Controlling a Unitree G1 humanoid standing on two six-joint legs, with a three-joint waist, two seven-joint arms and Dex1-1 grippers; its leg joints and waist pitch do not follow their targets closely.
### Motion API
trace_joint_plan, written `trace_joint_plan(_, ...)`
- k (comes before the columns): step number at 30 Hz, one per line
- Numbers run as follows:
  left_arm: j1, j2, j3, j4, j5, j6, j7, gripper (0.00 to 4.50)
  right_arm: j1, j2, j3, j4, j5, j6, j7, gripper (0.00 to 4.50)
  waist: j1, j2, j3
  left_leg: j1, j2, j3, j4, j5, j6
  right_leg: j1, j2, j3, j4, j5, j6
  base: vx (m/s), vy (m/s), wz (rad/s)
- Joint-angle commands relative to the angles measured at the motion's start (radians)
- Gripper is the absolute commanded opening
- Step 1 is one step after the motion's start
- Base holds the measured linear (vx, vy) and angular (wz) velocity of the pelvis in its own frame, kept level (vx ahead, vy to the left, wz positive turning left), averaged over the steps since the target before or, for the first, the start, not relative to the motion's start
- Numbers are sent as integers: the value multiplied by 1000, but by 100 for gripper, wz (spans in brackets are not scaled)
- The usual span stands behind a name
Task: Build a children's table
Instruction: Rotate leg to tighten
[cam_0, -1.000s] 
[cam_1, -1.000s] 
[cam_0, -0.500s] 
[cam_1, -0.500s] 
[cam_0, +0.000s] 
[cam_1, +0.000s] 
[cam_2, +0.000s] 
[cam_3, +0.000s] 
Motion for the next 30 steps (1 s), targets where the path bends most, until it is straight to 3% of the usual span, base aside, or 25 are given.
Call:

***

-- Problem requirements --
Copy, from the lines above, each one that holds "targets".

-- Result for this task --
Controlling a Unitree G1 humanoid standing on two six-joint legs, with a three-joint waist, two seven-joint arms and Dex1-1 grippers; its leg joints and waist pitch do not follow their targets closely.
Motion for the next 30 steps (1 s), targets where the path bends most, until it is straight to 3% of the usual span, base aside, or 25 are given.

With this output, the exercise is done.